Я не люблю, когда чужие кладут руки на мою пишущую машину, но я не сделал ему замечания. Я только поморщился.
— Это выносливая, сильная и удобная машина. Мы с ней написали немало книг и сделали денег и, надеюсь, заработаем еще немало.
— Почему ты не купишь себе «Word-processor» Макинтош? У меня Макинтош. Они теперь выпускают с русской программой. Научиться можно в три вечера.
— Не люблю бесшумный мир клавишей и экранов. Меня даже электрическая машина раздражает…
— Зря противишься прогрессу.
— А у тебя, конечно, есть и видео. Я уверен.
— А как же! Одним из первых в Москве приобрел. И лучшая в Москве коллекция порнухи. Приедешь — покажу.
— Ты все на детишках деньги делаешь?
— На них, щекастеньких! — Он загоготал…
Еще до моего появления в Москве, где-то в начале 60-х, из голодного художника-формалиста он совершил переход в жирно оплачиваемые оформители книг для детей. В период моей жизни в Москве он был уже богатым барином, приглашавшим к себе в мастерскую как в салон. Он щедро поил и хорошо кормил шашлыками. Помимо слабости к швейцарскому фондю, у него была слабость к грузинской кухне. Ему платили от шести до двадцати тысяч рублей и выше за веселые рисунки к детским книгам. И он был работник! Даже самую трудоемкую книгу он делал в месяц или в пару месяцев. Брал с собой работу к Черному морю. И, стоя в саду, в одних трусах, приплясывал над рабочим столом.
— Так как наступили новые времена, я своих детишек согласно новым временам перестроил — снял с них пионерские галстуки… Букварь мой уже в пятый раз переиздают.
— Букварь?
— Ты не знал, что я букварь иллюстрировал?
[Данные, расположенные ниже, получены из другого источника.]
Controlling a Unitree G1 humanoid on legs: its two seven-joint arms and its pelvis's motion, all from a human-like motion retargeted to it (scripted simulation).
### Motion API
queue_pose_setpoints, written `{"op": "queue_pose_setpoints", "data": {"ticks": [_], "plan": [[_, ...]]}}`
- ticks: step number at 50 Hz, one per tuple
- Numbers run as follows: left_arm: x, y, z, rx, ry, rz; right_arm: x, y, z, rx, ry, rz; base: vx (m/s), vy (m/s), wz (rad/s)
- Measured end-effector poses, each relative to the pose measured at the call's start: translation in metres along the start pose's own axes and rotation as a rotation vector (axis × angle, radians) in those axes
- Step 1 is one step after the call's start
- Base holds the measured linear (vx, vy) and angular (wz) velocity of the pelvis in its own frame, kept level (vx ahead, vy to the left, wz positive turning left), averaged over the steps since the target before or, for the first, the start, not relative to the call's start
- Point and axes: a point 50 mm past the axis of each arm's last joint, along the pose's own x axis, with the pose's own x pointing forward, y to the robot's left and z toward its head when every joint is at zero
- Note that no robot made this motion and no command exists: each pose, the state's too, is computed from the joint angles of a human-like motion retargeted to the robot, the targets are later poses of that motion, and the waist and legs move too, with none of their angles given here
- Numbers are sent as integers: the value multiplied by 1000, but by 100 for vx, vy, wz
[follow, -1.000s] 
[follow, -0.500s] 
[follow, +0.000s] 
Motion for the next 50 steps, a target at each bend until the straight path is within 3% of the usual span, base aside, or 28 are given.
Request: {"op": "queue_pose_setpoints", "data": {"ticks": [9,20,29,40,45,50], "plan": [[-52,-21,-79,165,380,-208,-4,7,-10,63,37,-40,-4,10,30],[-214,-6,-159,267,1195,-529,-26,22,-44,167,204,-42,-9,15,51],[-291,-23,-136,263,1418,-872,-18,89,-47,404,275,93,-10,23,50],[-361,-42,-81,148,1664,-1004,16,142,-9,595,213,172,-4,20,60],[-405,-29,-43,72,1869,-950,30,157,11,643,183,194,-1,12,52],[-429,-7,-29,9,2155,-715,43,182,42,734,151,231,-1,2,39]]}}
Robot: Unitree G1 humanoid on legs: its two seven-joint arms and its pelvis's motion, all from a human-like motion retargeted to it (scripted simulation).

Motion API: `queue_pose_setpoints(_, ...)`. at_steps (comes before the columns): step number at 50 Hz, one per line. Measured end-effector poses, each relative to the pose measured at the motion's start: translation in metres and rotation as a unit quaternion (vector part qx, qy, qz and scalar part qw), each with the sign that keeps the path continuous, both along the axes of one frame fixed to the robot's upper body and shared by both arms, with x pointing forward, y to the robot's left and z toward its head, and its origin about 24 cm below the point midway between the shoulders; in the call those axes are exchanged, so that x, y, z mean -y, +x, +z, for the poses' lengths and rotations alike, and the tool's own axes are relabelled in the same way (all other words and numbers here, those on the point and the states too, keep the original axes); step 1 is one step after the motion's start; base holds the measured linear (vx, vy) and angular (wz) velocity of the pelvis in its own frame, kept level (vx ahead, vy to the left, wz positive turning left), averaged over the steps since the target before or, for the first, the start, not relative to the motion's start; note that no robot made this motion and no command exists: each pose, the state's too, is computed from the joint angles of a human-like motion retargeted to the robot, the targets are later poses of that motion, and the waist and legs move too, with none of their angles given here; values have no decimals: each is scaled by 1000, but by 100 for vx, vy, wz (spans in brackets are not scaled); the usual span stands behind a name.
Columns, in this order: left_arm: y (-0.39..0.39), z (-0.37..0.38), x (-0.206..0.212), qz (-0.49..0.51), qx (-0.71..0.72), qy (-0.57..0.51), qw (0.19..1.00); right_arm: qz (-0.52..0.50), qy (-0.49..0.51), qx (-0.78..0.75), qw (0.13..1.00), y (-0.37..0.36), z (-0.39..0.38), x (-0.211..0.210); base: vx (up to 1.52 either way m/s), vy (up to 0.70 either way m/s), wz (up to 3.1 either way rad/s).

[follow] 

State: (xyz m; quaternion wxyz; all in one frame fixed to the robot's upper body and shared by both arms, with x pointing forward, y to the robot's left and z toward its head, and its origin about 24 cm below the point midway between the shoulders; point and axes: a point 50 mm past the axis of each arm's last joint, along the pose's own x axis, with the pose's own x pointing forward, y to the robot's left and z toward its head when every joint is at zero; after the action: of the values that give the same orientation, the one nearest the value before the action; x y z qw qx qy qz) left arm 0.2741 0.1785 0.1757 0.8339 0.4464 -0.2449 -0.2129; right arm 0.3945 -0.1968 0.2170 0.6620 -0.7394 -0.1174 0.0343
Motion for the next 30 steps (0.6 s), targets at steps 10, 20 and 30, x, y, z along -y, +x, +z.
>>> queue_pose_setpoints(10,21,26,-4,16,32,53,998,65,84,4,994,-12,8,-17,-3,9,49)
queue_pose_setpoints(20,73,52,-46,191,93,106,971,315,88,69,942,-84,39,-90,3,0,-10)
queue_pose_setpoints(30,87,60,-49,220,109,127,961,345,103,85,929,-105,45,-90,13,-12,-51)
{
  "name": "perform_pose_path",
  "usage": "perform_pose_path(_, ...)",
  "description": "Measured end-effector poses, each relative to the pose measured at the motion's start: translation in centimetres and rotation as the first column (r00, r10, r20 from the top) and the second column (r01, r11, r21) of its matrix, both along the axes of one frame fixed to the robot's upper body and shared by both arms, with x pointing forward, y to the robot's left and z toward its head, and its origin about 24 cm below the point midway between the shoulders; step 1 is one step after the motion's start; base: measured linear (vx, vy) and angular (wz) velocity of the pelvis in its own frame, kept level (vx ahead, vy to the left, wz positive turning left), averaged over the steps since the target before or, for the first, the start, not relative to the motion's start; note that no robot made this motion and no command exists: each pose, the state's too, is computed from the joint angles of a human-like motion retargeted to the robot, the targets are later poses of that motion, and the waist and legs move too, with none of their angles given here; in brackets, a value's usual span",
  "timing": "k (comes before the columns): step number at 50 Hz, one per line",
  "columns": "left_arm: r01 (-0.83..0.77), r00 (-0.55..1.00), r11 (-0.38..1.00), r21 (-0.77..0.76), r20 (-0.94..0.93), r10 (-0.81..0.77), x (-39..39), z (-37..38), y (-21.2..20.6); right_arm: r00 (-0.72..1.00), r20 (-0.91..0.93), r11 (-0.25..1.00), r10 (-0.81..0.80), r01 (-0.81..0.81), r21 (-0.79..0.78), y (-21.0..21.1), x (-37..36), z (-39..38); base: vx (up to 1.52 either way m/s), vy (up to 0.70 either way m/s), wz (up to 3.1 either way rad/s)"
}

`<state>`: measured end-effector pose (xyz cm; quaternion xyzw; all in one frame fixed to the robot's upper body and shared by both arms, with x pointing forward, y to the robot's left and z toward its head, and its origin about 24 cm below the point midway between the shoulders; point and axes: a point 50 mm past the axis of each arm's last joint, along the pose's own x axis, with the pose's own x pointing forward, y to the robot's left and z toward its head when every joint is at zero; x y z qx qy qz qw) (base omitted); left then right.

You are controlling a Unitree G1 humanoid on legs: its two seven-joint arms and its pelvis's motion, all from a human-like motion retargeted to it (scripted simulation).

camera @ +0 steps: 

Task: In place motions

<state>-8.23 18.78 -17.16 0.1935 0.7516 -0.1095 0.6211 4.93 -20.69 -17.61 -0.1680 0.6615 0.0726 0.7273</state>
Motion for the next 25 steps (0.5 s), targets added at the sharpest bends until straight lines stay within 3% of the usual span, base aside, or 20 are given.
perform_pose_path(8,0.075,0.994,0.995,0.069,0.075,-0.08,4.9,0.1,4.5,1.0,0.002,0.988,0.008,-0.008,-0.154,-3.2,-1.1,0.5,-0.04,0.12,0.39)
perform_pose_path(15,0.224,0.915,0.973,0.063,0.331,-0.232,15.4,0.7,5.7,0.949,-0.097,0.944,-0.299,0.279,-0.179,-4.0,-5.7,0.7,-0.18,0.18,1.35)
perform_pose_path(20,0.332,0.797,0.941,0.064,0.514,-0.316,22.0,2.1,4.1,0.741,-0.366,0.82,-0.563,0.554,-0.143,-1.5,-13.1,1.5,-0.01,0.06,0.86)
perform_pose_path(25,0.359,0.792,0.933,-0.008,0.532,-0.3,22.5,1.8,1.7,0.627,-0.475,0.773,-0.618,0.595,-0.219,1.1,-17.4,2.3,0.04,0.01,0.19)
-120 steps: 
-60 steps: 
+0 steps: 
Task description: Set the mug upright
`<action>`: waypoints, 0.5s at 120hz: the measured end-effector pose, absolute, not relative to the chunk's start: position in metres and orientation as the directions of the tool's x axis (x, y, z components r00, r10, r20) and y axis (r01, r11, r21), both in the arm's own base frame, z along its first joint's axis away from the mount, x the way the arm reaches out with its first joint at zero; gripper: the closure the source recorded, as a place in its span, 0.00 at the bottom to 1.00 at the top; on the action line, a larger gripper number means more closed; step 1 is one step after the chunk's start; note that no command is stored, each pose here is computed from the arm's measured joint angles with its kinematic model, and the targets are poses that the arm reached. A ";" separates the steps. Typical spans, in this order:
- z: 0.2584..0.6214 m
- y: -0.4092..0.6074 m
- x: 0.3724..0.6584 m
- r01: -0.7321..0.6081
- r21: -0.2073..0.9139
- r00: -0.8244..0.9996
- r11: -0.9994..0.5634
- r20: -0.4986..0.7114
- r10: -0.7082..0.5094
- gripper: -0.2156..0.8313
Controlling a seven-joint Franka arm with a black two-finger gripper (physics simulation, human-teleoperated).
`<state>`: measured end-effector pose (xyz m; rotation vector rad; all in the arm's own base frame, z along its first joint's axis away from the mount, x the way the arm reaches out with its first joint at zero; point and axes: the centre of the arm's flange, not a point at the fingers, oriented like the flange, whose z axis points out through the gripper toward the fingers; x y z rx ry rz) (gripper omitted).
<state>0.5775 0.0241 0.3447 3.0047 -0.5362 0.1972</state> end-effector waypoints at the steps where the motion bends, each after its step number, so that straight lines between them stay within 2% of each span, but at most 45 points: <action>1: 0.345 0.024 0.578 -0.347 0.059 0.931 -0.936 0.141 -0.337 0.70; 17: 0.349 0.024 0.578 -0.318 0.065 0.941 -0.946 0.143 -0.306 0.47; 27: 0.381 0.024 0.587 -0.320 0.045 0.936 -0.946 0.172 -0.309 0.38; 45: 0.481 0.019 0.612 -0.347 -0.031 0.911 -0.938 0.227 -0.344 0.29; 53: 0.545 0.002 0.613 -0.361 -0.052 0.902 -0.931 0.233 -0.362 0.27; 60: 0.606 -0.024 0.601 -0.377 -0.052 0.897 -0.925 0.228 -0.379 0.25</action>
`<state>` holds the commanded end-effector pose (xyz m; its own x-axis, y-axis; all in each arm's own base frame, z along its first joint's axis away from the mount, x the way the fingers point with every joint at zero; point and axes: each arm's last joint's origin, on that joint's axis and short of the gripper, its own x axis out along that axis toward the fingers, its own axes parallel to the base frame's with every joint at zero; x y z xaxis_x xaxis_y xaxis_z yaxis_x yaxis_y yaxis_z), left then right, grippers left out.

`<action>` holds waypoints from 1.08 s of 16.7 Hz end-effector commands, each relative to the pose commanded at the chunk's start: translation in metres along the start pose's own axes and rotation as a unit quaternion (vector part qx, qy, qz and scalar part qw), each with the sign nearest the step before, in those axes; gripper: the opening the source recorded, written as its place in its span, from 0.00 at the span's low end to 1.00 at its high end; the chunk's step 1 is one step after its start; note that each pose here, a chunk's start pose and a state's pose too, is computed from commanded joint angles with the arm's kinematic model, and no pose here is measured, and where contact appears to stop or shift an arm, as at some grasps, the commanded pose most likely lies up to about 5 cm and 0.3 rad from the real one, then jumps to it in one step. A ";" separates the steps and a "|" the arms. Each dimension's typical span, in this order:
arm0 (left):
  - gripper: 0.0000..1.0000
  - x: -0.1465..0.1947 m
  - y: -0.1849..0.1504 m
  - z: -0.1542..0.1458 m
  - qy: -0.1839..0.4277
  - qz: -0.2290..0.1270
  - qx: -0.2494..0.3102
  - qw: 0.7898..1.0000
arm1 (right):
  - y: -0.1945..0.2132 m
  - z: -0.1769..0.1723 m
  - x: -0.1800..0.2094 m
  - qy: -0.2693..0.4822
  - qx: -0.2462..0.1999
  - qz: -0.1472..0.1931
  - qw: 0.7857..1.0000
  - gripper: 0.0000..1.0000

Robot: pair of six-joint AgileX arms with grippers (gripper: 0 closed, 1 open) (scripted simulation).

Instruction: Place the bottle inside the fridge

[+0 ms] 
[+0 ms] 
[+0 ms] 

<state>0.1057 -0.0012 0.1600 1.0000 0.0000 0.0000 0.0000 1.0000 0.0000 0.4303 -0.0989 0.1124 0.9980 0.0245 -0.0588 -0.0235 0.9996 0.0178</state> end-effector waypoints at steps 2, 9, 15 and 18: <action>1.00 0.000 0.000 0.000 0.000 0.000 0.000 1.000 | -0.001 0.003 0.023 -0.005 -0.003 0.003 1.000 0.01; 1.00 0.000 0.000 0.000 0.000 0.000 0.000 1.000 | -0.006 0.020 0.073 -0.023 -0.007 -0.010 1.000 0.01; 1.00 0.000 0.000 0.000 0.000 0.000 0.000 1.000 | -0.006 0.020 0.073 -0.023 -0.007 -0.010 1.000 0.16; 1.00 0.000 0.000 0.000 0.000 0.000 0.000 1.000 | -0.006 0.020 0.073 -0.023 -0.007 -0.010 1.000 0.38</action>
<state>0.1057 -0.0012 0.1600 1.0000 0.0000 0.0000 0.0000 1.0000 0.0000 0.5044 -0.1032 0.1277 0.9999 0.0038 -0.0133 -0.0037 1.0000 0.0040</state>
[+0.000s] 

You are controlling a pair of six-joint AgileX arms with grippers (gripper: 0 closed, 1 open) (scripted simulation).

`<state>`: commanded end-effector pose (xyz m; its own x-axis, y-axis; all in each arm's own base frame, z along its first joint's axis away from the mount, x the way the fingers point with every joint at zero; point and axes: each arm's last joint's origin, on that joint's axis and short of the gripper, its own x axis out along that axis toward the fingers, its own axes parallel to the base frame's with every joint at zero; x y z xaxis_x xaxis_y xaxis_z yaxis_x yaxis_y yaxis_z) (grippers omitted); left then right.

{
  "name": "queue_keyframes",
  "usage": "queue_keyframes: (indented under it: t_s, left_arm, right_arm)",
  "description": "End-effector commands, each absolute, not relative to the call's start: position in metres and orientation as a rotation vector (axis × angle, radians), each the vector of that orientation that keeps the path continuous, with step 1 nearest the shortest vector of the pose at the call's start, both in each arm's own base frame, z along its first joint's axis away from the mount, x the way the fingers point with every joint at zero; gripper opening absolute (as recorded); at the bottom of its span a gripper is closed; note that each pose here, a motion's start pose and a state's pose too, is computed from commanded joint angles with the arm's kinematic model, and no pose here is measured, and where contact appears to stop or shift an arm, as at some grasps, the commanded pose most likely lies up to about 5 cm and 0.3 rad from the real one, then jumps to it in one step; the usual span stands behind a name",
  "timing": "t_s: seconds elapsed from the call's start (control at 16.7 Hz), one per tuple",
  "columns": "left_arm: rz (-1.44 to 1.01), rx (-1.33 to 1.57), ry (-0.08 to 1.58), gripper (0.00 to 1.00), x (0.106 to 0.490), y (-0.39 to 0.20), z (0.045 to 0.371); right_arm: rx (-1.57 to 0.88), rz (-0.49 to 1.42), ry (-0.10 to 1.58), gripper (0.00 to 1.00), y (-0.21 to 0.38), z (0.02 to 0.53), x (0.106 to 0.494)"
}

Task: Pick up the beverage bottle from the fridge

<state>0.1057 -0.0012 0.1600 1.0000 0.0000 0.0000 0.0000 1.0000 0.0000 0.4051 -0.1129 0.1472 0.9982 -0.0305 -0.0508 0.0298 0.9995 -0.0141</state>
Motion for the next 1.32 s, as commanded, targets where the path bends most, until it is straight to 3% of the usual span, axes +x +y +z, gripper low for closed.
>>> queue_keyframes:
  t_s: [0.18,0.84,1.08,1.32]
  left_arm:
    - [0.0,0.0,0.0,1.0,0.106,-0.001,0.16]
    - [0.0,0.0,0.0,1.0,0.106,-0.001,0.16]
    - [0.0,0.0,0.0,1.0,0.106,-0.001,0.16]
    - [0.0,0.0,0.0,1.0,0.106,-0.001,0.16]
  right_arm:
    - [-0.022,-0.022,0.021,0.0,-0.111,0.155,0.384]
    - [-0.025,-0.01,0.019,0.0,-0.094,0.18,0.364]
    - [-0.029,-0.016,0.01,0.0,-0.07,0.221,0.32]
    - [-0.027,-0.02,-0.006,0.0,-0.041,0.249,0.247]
— Сколько же тираж букваря?
— Последний раз девять миллионов переиздал. Все советские рахитики щекастенькие по мне учатся. — Поповский довольно оскалился.
Я принес вино и налил нам по бокалу.
— За твой букварь!
— Ничего… — одобрил он, отпив глоток. — Хорошее винцо. И охладилось на пару градусов. Ты знаешь, что у меня инфаркт был?
— Нет.
— Настоящий инфаркт. Да. Пять лет назад. Но вот не умер. И хорошо, что не умер я, Эдик, а то не увидел бы важнейшего исторического поворота к нормальной жизни. Как там у Мандельштама: «Ну что ж, попробуем (огромный, неуклюжий скрипучий поворот руля)…» В какие времена живем, Эдик!
— Похоже-таки на особые исторические времена, однако я там не живу, тебе — виднее. Что, в самом деле огромный поворот руля?
— Ну да! Все сто восемьдесят градусов наберутся. С исходящими, как водится, последствиями. Как хорошими, так и отрицательными. Интеллигенты бегают с довольными рожами, народец же наш, скажу тебе, ты в газетах этого не прочтешь — Поповский содрогнулся всей массой лица, — народец ходит хмурый. Работать ему теперь придется больше, а социальные дистанции между слоями населения станут увеличиваться разительно… так что никакой самой передовой работой не сократишь.